Analysts had projected the nation’s total economic output, or gross domestic product, to expand at a 3.1 percent rate in the second quarter. But the economy performed better than expected, with growth in the April-May period the best since the third quarter of last year.
“Some of the past quarter’s growth performance reflects a catch-up from the dismal first-quarter performance,” said Gad Levanon, director of macroeconomic and labor-market research at the Conference Board.
“But this stellar growth figure also suggests that the economy has gained some momentum and could hold on to this newfound dynamism through the second half of 2014,” he said.
Growth was boosted by a jump in consumer spending, which rose 2.5 percent, compared with 1.2 percent in the first quarter, the Commerce Department said.
Business investment surged 5.5 percent in the second quarter, after a 1.6 percent increase the previous quarter. Exports jumped 9.5 percent in the second quarter, after having decreased 9.2 percent in the first quarter.
The 4 percent annual growth in the second quarter is the Commerce Department’s first estimate and could change with more data.
Bitter cold and heavy snow in much of the nation caused the economy to contract at a 2.1 percent annual rate in the first quarter. The Commerce Department revised the figure on Thursday, after reporting a 2.9 percent contraction last month.
That was just the second quarter since the Great Recession ended five years ago that the economy shrank. The economy had expanded at a 2.8 percent annual rate in the fourth quarter.
Economists had attributed the first-quarter contraction largely to the bad weather and expected a turnaround would begin in the spring.
Last week, the International Monetary Fund projected that the U.S. economy would expand at a 3 percent to 3.5 percent annual rate the rest of the year.

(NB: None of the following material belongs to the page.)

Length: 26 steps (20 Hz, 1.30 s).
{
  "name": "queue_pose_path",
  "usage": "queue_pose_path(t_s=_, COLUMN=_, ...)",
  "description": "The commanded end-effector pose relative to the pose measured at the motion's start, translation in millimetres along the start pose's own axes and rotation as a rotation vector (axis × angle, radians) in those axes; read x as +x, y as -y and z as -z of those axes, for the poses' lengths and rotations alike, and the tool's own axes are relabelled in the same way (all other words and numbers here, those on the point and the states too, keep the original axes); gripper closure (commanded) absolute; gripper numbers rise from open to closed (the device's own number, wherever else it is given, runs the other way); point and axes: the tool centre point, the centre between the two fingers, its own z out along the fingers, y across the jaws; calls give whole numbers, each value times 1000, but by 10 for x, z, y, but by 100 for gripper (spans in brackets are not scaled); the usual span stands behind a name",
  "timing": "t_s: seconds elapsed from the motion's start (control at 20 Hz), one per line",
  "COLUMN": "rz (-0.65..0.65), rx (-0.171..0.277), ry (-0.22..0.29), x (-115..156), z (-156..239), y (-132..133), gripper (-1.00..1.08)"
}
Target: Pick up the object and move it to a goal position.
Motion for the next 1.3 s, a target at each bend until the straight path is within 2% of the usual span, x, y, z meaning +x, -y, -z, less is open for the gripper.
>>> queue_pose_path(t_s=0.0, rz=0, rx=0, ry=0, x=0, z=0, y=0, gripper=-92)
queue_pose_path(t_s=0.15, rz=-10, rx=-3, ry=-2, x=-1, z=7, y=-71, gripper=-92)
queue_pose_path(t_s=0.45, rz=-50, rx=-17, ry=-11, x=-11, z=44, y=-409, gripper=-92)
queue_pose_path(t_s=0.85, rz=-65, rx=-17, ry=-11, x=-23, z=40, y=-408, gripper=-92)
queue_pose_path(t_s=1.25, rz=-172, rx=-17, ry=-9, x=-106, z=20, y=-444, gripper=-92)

But the first quarter’s poor performance still would drag down overall growth for the year to a disappointing 1.7 percent, the worst since the recession ended in 2009, the IMF said.
Also Wednesday, payroll firm Automatic Data Processing said the private sector added 218,000 net new jobs in July. That was down from 281,000 in June and below analyst estimates, but still represents strong growth.
On Friday, the Labor Department is expected to report that the overall U.S. economy added about 233,000 net new jobs in July.
Such growth would be down from 288,000 net new jobs in June, but it would mark the sixth straight month the economy has added more than 200,000 new jobs. The last time that happened was in 1997.